Gynecomastia (male breasts, male breast enlargement) is a benign proliferation of breast tissue in men. Gynecomastia (male breasts, male breast enlargement) is a surprisingly common problem in our Caribbean practice of Plastic Surgery and Cosmetic Surgery at Trinidad Institute of Plastic Surgery – between 4% and 69% of teenagers in puberty and 32% and 65% in adult males, depending on the author, suffer from excess of breast tissue. Clients from many of the surrounding Caribbean islands (Barbados, Jamaica, Haiti, St. Vincent and the Grenadines, St. Lucia, Granada, Martinique) and surrounding countries (Guyana, Venezuela) have come to Trinidad Institute of Plastic Surgery to have this often vexing problem taken care of.

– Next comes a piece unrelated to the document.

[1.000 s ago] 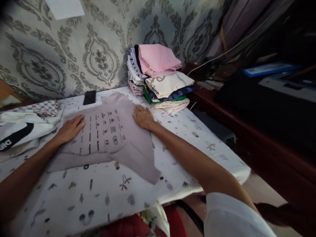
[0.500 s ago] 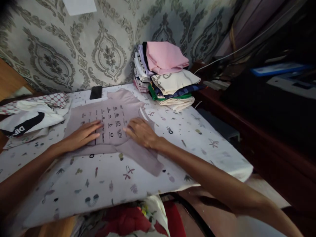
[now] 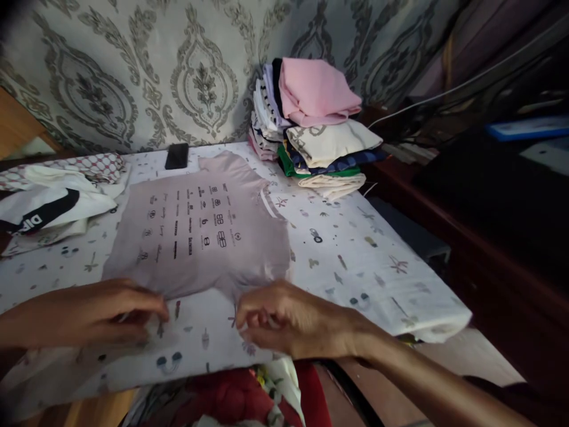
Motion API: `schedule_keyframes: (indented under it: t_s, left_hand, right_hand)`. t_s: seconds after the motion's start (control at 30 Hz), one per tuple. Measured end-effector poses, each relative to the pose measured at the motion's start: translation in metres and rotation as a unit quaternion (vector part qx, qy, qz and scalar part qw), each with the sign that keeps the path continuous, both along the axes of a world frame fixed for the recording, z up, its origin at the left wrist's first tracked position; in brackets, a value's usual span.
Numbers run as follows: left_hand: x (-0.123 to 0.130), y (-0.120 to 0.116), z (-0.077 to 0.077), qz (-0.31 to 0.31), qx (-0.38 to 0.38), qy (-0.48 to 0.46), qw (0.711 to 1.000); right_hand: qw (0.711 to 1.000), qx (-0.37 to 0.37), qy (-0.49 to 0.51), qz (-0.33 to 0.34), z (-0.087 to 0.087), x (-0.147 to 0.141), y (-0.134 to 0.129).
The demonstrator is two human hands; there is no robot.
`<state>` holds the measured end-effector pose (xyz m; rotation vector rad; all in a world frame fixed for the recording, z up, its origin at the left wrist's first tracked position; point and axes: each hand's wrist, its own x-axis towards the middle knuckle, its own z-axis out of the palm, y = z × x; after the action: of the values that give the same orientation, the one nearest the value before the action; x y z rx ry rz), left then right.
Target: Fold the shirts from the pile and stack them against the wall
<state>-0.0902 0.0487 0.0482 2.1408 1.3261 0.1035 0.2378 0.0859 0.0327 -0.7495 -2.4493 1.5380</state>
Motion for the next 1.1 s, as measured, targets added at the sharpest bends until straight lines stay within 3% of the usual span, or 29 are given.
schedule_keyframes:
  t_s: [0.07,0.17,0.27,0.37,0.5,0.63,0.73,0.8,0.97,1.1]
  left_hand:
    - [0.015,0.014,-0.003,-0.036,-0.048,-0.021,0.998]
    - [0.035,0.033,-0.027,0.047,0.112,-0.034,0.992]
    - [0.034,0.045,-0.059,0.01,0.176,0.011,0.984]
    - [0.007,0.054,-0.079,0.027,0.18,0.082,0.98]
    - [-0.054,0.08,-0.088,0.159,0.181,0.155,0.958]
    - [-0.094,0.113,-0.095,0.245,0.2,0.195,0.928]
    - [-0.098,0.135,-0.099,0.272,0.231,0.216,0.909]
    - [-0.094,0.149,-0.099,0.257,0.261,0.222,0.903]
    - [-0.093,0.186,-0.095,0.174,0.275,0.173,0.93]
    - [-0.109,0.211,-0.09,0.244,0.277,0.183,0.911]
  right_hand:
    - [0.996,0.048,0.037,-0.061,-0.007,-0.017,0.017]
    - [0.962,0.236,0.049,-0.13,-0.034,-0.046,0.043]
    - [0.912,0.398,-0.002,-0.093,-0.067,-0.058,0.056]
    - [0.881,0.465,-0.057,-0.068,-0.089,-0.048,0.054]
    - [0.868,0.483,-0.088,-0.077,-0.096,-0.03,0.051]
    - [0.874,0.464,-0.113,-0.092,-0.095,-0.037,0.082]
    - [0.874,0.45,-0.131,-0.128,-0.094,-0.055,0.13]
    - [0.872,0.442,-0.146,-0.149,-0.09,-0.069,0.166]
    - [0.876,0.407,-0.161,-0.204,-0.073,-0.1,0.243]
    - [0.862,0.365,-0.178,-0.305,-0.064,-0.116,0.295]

The cause of gynecomastia (male breasts, male breast enlargement) is a relative or absolute imbalance between estrogens and androgens during puberty, which favors the growth of breast tissue stimulated by estrogens. This phase of growth usually lasts anywhere between 1-2 years. At the end of puberty follows the phase of fibrosis, where more and more breast tissue is replaced by connective tissue. Fibrosis in gynecomastia (male breasts, male breast enlargement) also implies irreversibility: The fibrotic tissue is less responsive to hormones. Thus even with a clear preponderance of androgens improvement in the appearance of gynecomastia (male breasts) is minimal – without surgical treatment it is and remains too large.
In a certain percentage of clients the hormonal imbalance is due to an underlying cause, especially internal medicine problems (liver disease, kidney disease, thyroid disease, certain medications), lifestyle habits (alcohol, marijuana) or in rare cases, the male breast enlargement is sign of an underlying tumor (hormone-producing gonadal or adrenal tumors or breast cancer in men) .
Gynecomastia (male breasts, male breast enlargement) should therefore at least be subjected to scrutiny with respect to the possible causes. Whether it will then be operated in the event of idiopathic gynecomastia (no underlying cause found) in adults remains the decision of the client. Adolescents during puberty have a good chance that with the end of puberty gynecomastia (male breasts) will come to an end as well without further surgical therapy.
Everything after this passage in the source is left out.